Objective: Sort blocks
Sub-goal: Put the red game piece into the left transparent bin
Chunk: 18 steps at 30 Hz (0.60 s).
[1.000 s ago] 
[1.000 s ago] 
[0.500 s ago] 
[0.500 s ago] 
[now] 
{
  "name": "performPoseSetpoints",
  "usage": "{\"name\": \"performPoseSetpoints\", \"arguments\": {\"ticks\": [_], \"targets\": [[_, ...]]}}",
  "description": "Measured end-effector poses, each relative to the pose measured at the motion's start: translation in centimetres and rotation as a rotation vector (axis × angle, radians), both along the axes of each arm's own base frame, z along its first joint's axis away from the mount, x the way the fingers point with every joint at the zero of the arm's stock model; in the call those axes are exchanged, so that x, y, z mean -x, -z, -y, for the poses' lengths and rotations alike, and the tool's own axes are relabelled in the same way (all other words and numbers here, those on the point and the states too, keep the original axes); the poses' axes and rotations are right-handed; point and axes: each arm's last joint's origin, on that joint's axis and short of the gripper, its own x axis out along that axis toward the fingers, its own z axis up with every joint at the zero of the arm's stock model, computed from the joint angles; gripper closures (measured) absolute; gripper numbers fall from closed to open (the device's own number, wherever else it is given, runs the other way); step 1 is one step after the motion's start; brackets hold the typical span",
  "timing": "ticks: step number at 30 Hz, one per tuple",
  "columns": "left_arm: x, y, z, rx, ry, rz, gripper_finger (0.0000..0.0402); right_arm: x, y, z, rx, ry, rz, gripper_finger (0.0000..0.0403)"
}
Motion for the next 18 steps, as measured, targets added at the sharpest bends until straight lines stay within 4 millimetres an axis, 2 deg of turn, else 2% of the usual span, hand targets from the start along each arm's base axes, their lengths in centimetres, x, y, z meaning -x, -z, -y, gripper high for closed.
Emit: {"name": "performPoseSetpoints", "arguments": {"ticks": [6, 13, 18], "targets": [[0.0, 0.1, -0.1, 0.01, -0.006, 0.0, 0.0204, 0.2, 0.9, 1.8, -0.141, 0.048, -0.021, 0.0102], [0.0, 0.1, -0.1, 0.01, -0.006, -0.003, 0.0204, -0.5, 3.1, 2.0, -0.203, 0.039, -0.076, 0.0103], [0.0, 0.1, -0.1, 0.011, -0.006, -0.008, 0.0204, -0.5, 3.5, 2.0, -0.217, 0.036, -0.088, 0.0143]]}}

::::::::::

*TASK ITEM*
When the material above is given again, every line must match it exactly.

*WRITTEN REPLY*
Objective: Sort blocks
Sub-goal: Put the red game piece into the left transparent bin
Chunk: 18 steps at 30 Hz (0.60 s).
[1.000 s ago] 
[1.000 s ago] 
[0.500 s ago] 
[0.500 s ago] 
[now] 
{
  "name": "performPoseSetpoints",
  "usage": "{\"name\": \"performPoseSetpoints\", \"arguments\": {\"ticks\": [_], \"targets\": [[_, ...]]}}",
  "description": "Measured end-effector poses, each relative to the pose measured at the motion's start: translation in centimetres and rotation as a rotation vector (axis × angle, radians), both along the axes of each arm's own base frame, z along its first joint's axis away from the mount, x the way the fingers point with every joint at the zero of the arm's stock model; in the call those axes are exchanged, so that x, y, z mean -x, -z, -y, for the poses' lengths and rotations alike, and the tool's own axes are relabelled in the same way (all other words and numbers here, those on the point and the states too, keep the original axes); the poses' axes and rotations are right-handed; point and axes: each arm's last joint's origin, on that joint's axis and short of the gripper, its own x axis out along that axis toward the fingers, its own z axis up with every joint at the zero of the arm's stock model, computed from the joint angles; gripper closures (measured) absolute; gripper numbers fall from closed to open (the device's own number, wherever else it is given, runs the other way); step 1 is one step after the motion's start; brackets hold the typical span",
  "timing": "ticks: step number at 30 Hz, one per tuple",
  "columns": "left_arm: x, y, z, rx, ry, rz, gripper_finger (0.0000..0.0402); right_arm: x, y, z, rx, ry, rz, gripper_finger (0.0000..0.0403)"
}
Motion for the next 18 steps, as measured, targets added at the sharpest bends until straight lines stay within 4 millimetres an axis, 2 deg of turn, else 2% of the usual span, hand targets from the start along each arm's base axes, their lengths in centimetres, x, y, z meaning -x, -z, -y, gripper high for closed.
Emit: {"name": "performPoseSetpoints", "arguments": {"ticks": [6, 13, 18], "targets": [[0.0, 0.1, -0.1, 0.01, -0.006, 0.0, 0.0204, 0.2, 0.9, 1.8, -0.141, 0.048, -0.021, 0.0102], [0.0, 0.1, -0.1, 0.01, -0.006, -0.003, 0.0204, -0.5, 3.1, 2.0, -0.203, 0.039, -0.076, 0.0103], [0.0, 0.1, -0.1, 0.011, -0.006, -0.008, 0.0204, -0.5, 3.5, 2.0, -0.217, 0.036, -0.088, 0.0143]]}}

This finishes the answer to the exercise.